I blinked, breaking the hold of his stare.
“It’s strange though,” he continued. “You speak of death as if it’s a person. As if it’s alive.”
I narrowed my eyes and nodded, though I couldn’t bring myself to expand on that. To put into words that I knew I was right. That I’d met Death, seen him with my own eyes—caught between a dream and reality, in the cracks and crevices where a memory started to blur. That I knew him to have dark hair and amber eyes, and a crooked mouth built for taunting.
I’d just never been able to say the words out loud, as if giving them voice would make them irrefutable.

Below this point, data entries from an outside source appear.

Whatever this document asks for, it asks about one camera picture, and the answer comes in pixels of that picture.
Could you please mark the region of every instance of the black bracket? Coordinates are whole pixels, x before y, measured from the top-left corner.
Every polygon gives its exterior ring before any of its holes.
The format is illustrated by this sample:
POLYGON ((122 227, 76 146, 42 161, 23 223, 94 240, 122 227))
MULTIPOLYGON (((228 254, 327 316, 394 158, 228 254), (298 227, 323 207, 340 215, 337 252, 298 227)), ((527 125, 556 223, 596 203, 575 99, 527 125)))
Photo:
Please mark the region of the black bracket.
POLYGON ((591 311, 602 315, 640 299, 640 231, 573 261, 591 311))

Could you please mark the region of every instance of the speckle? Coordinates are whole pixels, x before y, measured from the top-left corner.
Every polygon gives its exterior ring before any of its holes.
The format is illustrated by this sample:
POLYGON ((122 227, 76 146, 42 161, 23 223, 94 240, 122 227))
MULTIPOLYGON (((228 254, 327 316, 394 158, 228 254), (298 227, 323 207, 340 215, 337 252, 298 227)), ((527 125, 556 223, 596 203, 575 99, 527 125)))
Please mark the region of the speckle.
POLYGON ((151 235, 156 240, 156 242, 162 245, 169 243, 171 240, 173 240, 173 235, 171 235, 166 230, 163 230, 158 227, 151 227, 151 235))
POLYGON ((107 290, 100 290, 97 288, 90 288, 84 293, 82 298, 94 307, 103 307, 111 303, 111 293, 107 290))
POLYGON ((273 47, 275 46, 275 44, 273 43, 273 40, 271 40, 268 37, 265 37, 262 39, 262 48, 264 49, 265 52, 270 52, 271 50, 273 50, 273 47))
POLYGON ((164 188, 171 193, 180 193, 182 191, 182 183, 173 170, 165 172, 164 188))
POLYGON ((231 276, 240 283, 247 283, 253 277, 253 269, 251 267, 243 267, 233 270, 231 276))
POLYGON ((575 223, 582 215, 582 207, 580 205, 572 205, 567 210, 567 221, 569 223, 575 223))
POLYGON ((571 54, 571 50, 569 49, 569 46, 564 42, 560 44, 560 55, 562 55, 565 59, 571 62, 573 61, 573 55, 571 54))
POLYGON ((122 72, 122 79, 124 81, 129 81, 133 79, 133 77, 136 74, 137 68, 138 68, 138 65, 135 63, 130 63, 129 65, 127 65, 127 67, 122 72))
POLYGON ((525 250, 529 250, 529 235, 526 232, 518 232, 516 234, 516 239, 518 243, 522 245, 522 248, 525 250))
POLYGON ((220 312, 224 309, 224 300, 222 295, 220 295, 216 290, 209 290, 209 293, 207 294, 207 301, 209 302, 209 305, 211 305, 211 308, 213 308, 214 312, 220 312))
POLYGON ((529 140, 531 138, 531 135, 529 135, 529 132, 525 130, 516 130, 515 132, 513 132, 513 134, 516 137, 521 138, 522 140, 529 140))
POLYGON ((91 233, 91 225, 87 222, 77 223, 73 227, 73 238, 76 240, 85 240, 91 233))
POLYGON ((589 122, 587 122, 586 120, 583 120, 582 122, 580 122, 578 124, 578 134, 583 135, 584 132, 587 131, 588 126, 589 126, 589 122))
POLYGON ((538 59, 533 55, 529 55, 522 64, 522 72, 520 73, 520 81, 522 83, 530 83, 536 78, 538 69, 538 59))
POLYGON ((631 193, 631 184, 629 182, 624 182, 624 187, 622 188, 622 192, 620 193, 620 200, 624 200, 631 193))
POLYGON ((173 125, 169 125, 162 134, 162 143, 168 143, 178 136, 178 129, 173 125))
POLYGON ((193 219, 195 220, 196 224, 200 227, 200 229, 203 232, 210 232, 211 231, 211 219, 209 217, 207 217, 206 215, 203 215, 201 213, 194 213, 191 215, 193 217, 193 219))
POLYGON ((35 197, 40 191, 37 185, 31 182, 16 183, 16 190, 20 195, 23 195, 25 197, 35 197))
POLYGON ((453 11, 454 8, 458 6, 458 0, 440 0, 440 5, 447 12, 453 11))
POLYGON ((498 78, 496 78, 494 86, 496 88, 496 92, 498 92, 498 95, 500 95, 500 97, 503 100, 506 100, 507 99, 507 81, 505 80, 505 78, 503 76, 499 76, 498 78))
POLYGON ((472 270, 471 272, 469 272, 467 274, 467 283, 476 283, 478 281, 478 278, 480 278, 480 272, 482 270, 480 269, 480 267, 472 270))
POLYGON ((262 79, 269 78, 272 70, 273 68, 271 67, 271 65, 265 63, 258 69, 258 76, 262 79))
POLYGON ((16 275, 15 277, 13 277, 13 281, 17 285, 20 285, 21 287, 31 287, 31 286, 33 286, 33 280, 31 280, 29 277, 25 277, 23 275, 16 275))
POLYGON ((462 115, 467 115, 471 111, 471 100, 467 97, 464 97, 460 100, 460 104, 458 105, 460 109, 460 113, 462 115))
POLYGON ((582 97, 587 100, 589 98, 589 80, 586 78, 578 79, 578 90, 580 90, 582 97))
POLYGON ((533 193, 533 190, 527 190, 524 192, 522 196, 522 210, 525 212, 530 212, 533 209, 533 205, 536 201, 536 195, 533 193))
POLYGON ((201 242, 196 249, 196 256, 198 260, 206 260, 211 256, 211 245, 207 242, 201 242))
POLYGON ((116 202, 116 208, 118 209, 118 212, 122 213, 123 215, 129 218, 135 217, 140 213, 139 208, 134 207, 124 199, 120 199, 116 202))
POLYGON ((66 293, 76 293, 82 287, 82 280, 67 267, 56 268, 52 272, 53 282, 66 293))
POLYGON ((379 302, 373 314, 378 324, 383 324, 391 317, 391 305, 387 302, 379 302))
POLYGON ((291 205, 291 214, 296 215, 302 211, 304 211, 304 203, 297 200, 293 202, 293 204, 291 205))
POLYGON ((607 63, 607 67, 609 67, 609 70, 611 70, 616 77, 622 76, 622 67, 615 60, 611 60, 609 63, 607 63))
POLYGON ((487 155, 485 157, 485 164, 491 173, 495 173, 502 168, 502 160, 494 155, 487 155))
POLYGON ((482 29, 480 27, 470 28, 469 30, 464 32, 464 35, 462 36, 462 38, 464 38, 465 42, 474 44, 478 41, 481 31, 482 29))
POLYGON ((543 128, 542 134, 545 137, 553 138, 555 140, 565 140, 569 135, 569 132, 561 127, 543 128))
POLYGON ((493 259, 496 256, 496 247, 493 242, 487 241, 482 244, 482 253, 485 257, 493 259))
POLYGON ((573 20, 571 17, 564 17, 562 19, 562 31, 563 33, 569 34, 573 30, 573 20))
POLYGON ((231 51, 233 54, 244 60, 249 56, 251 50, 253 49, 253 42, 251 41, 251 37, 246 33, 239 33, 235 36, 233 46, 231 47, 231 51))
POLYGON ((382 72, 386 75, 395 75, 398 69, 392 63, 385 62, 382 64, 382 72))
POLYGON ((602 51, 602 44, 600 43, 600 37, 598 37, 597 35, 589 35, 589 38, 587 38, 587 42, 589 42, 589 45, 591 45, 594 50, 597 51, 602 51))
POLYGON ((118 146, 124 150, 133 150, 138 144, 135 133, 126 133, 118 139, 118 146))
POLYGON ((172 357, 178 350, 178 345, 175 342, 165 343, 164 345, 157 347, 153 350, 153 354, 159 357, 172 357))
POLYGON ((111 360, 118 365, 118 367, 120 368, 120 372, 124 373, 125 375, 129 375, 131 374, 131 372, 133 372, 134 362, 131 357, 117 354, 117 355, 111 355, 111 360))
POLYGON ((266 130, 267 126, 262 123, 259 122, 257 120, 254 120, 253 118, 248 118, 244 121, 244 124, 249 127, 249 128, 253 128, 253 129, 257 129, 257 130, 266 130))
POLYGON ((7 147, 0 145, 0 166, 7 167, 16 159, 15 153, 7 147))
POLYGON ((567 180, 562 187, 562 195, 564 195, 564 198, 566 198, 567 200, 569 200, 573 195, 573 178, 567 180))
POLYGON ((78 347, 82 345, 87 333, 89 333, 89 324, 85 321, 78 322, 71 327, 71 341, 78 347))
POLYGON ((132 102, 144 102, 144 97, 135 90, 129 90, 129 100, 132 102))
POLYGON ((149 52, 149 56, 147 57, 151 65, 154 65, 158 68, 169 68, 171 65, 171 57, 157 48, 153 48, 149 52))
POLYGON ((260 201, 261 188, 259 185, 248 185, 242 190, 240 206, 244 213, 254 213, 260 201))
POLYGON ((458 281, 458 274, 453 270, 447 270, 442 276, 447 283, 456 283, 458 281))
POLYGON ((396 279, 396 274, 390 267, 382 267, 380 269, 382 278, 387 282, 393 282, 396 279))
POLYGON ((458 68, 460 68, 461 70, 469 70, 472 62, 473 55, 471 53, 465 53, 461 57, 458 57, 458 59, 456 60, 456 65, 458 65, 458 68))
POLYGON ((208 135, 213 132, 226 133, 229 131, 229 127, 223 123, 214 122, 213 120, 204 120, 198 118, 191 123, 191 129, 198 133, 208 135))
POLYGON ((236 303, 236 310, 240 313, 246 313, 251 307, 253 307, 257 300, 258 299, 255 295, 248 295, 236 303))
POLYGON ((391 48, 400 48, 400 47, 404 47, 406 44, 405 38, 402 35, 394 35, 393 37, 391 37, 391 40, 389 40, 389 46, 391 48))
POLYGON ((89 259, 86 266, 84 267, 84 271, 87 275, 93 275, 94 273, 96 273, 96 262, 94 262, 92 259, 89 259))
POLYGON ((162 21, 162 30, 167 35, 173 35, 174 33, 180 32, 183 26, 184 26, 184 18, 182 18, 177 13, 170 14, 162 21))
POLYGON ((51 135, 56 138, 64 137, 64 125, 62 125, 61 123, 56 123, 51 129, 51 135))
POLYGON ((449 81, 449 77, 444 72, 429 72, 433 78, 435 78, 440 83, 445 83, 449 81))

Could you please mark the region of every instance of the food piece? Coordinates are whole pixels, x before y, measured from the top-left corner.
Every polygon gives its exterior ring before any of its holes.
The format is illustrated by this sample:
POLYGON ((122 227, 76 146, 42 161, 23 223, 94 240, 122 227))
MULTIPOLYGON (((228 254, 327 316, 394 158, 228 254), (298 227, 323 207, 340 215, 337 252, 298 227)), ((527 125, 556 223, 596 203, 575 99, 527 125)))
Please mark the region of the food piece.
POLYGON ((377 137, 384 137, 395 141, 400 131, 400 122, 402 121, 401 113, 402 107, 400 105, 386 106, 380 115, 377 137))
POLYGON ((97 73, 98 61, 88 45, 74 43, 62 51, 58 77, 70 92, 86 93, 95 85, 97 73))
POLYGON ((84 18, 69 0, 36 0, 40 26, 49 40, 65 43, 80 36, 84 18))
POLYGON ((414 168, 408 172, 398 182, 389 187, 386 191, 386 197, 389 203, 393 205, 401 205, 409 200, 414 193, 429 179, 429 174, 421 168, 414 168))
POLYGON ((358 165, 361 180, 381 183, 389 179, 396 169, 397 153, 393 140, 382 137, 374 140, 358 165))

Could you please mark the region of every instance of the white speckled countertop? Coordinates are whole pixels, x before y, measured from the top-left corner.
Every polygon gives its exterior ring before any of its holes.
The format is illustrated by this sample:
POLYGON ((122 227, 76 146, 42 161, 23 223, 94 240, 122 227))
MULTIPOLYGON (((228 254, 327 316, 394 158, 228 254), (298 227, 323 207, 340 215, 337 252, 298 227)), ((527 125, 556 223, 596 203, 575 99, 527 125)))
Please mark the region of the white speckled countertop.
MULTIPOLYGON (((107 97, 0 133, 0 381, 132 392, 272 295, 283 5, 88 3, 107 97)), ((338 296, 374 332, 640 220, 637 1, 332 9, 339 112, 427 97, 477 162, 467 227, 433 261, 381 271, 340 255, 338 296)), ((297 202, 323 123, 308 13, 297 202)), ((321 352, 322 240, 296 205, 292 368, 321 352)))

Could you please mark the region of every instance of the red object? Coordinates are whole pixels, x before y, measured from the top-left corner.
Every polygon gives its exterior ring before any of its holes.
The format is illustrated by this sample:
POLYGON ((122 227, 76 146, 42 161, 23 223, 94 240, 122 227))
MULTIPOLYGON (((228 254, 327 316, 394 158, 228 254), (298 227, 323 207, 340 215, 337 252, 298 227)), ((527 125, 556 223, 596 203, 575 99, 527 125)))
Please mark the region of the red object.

Until then, Death could exist in some liminal space, where he was perhaps less powerful.
“So,” Kieran continued, his eyes sparkling with so much life that it was hard to remember that he was dead, “if we assume Death is a person—and, you know, also real,” he tipped his chin down playfully, “don’t you think it would be a bit below their pay grade to spend their time haunting some girl, cutting off her connections, one by one, until she’s left all alone? For the sake of what—cruelty? Boredom? It’s just—and don’t take this the wrong way, Agony,” he squeezed my calf, “but this theory of yours seems a bit self-involved, don’t you think? To assume someone with that kind of power over the world would use it to torment a young girl before she’s even born.”
He was teasing me, that much was clear. But there was also something in the way he spoke so plainly about the absurdity of the curse that eased something inside of me I’d never been able to ease on my own.
Not since the days when Amto Amani would hush my fears and couch them in what she always assumed them to be—manifestations of grief, a pain so amorphous that I couldn’t contain it. And so, I let it bloom and blossom—into a being so unwieldy I could never shake myself loose of it.
Maybe it was because Kieran was dead. If anyone could speak of death, could slash through the truth of it all, it would be him.
Whatever the case, I leaned back in the hammock, watching the web of leaves high above us, as a small sliver of a life-long tension started to unknot and unfurl itself, before it slowly seeped from my body.